Prompt:
State, as a number alone, how many lines of the entries contain the word "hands".
(Beginning of The input)
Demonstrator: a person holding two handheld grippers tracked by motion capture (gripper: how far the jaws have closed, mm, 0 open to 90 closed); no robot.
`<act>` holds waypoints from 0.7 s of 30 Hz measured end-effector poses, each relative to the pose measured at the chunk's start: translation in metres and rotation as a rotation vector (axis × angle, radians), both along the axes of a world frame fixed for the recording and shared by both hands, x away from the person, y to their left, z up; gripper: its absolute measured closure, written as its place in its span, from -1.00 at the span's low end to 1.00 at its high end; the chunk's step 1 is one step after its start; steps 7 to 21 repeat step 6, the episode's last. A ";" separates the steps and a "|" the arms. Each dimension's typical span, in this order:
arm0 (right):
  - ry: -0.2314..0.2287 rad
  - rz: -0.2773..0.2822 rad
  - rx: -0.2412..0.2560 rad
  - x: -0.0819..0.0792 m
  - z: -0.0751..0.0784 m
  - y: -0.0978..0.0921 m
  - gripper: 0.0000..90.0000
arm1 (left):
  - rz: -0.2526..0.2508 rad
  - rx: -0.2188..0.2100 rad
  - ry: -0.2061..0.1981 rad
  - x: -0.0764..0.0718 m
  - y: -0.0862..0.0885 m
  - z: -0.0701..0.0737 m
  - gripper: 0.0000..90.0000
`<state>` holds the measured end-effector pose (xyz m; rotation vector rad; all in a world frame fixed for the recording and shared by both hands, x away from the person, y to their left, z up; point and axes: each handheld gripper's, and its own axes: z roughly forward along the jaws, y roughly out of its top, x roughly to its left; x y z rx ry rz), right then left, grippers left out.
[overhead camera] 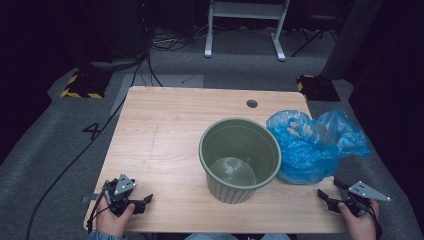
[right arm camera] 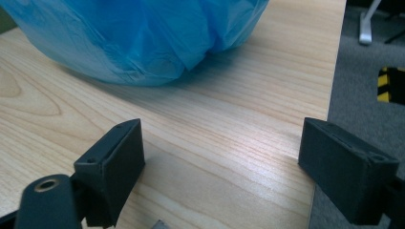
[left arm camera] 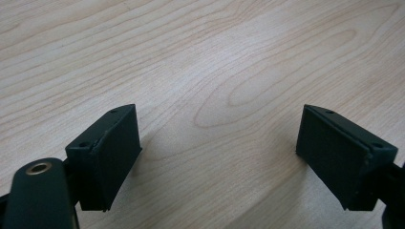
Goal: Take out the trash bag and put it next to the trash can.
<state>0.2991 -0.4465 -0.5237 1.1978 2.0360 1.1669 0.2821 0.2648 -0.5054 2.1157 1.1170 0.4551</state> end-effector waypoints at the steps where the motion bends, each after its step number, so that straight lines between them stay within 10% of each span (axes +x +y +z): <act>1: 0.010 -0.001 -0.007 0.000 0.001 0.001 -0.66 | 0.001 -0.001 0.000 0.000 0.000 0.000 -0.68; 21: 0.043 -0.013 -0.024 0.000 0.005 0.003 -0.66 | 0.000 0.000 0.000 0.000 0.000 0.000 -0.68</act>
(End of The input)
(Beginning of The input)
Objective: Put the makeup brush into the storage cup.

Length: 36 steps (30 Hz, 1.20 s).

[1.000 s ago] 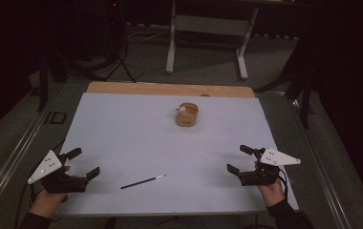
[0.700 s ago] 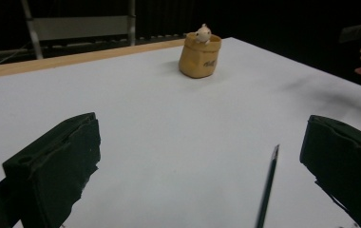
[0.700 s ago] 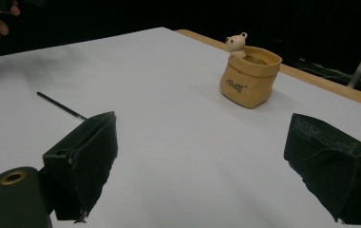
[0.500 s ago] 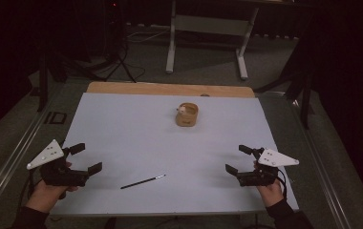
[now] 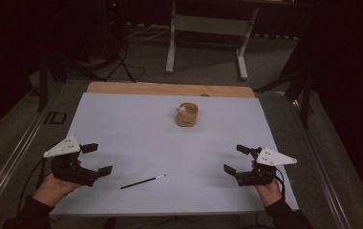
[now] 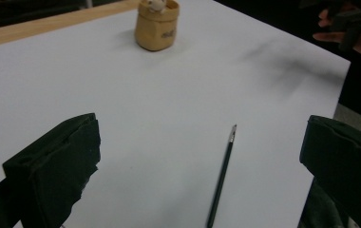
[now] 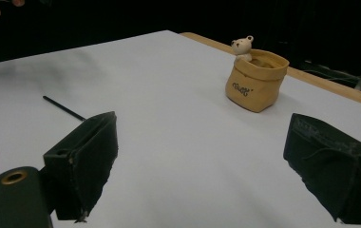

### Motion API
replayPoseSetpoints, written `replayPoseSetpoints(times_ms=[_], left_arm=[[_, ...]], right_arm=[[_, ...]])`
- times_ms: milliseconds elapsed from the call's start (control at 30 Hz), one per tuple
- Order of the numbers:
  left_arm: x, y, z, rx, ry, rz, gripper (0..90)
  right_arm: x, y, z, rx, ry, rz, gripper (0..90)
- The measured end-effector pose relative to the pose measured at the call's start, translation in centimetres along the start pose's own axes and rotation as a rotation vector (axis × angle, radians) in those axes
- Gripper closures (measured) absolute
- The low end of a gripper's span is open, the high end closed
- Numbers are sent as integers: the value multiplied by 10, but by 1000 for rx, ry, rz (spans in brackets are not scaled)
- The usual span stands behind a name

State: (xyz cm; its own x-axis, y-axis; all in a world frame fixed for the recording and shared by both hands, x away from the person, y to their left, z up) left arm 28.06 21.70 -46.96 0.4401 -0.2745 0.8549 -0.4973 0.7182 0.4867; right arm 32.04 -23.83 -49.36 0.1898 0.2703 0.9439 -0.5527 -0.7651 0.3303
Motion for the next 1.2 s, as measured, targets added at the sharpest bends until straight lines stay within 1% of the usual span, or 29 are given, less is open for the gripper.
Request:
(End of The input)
Written response:
3